LeetCode in Kotlin

2541. Minimum Operations to Make Array Equal II

Medium

You are given two integer arrays nums1 and nums2 of equal length n and an integer k. You can perform the following operation on nums1:

Choose two indexes i and j and increment nums1[i] by k and decrement nums1[j] by k. In other words, nums1[i] = nums1[i] + k and nums1[j] = nums1[j] - k.

nums1 is said to be equal to nums2 if for all indices i such that 0 <= i < n, nums1[i] == nums2[i].
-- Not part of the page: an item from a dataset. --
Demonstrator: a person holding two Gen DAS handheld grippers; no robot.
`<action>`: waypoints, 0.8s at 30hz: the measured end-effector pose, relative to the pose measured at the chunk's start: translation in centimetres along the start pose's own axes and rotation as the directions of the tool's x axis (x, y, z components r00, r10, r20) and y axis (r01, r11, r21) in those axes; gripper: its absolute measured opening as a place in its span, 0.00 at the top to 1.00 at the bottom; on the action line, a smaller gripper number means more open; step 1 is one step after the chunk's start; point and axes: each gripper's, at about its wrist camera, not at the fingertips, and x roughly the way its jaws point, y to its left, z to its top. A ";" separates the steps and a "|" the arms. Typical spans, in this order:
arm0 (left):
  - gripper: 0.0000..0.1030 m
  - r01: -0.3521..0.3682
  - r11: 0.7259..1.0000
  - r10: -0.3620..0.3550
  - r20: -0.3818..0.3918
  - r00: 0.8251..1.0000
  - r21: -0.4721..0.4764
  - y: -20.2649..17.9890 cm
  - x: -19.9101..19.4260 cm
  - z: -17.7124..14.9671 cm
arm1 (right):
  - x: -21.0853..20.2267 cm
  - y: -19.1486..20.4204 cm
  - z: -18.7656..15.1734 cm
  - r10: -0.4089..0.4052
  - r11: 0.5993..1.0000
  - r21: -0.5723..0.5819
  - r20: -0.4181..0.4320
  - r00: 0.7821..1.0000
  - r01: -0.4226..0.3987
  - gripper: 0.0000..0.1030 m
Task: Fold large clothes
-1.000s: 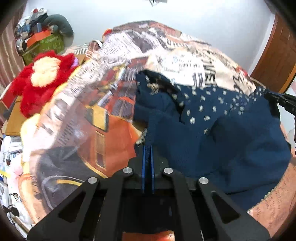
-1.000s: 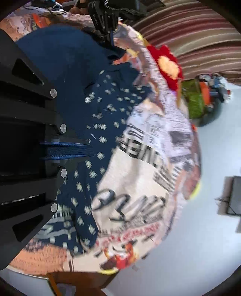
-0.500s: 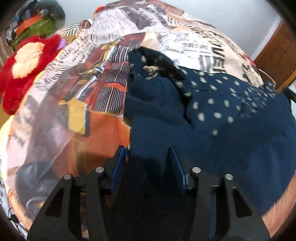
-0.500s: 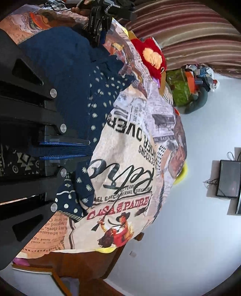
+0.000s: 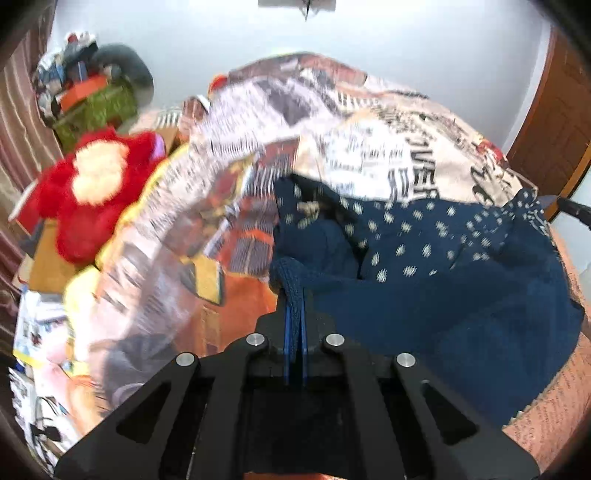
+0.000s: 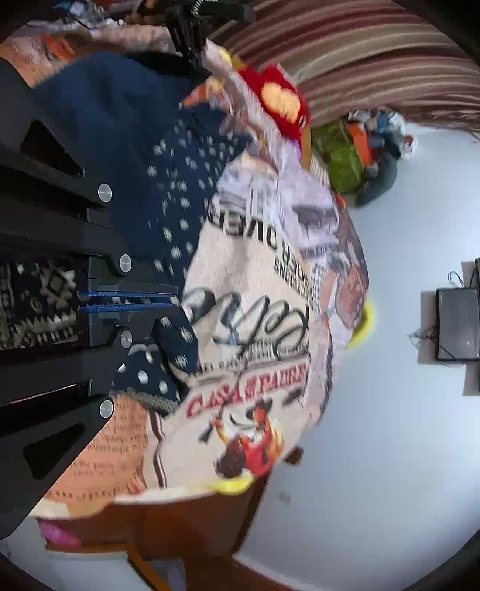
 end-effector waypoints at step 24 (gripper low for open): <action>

Return the minimum number of operations required to make nums1 equal to nums2. If it is impossible to make them equal, return -1.

Example 1:

Input: nums1 = [4,3,1,4], nums2 = [1,3,7,1], k = 3

Output: 2

Explanation: In 2 operations, we can transform nums1 to nums2.

1^st operation: i = 2, j = 0. After applying the operation, nums1 = [1,3,4,4].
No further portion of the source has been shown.